Johnny Depp e Joel Edgerton — desvendando um perverso sistema de poder


joao lopes
9 Out 2015 16:16

Scott Cooper, actor, argumentista e cineasta, não será um dos nomes sonantes da actual produção americana. Em todo o caso, os seus dois títulos anteriores como realizador — "Crazy Heart" (2009) e "Para Além das Cinzas" (2013) — envolvem uma atitude que importa sublinhar. Para além das histórias, através delas, ele é alguém que se apoia de forma decisiva no trabalho dos actores, valorizando-os de forma muito especial — recorde-se que o papel principal de "Crazy Heart" (um desencantado cantor "country") valeu um Oscar a Jeff Bridges.

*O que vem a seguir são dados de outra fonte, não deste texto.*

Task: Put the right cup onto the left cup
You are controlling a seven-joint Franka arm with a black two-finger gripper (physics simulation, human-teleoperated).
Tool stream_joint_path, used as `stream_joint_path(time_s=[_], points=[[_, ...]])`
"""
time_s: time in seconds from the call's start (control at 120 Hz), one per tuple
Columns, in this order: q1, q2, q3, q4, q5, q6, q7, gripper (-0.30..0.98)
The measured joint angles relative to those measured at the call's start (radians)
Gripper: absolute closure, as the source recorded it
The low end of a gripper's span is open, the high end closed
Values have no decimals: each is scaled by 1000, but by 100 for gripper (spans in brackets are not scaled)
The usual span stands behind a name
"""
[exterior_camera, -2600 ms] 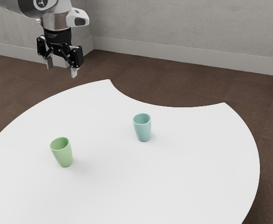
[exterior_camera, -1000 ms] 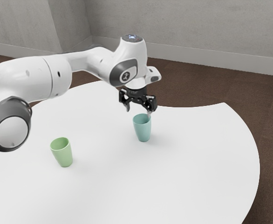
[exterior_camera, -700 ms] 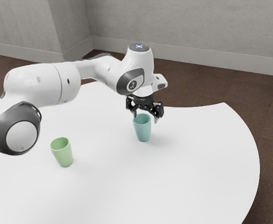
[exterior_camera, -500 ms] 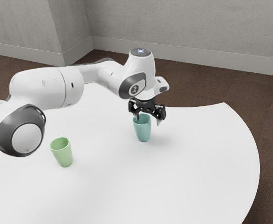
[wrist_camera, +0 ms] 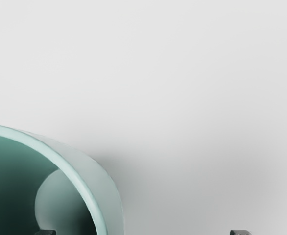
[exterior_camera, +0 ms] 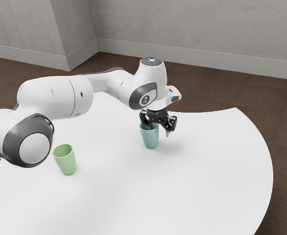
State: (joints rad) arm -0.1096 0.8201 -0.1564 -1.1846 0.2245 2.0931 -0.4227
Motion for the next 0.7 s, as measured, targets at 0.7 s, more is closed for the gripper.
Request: stream_joint_path(time_s=[0.7], points=[[-2,-21,16,-7,5,-11,-12,76]])
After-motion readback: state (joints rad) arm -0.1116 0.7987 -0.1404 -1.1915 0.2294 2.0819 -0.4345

Daí que valha a pena "corrigir" uma certa imagem de marca que se gerou em torno de "Jogo Sujo" (título original: "Black Mass"), um retrato íntimo e perturbante de James ‘Whitey’ Bulger, gangster que abalou a cidade de Boston nos anos 70/80. De facto, a composição de Johnny Depp na figura de Bulger, ainda que reflectindo a notável capacidade de transfiguração do actor, não é um fim em si mesmo. À boa maneira clássica, este é um filme que se constrói a partir da densidade de uma rede de personagens em que a presença dominante é tão importante quanto a mais remota figura secundária.
Por isso mesmo, vale a pena sublinhar que, para além de Depp (tentando recuperar do desastre artístico e financeiro de "O Excêntrico Mortdecai"), "Jogo Sujo" conta com um invulgar elenco que inclui ainda, entre outros, Joel Edgerton ("O Grande Gatsby"), Benedict Cumberbatch, Dakota Johnson, Kevin Bacon e Peter Sarsgaard.
Para o misto de realismo e tragédia que perpassa em todos os momentos de "Jogo Sujo" não será estranho, por certo, o facto de este ser um filme baseado num livro com importantes componentes jornalísticas (já existe edição portuguesa com chancela da Editorial Presença). De facto, o trabalho de investigação de Dick Lehr e Gerard O’Neill constitui uma base decisiva para a intensidade dos detalhes (psicológicos, cenográficos, simbólicos) do próprio filme.
Nesta perspectiva, podemos também dizer que a mise en scène de Cooper se afirma como legítima herdeira de todo um património narrativo de Hollywood fundado na aliança entre uma certa literatura de investigação e o desenvolvimento do filme noir. Símbolo exemplar de tal património poderá ser "A Sangue Frio" (1967), de Richard Brooks, baseado no livro homónimo de Truman Capote — trata-se, afinal, de expor os mecanismos mais ocultos das formas mais perversas de poder.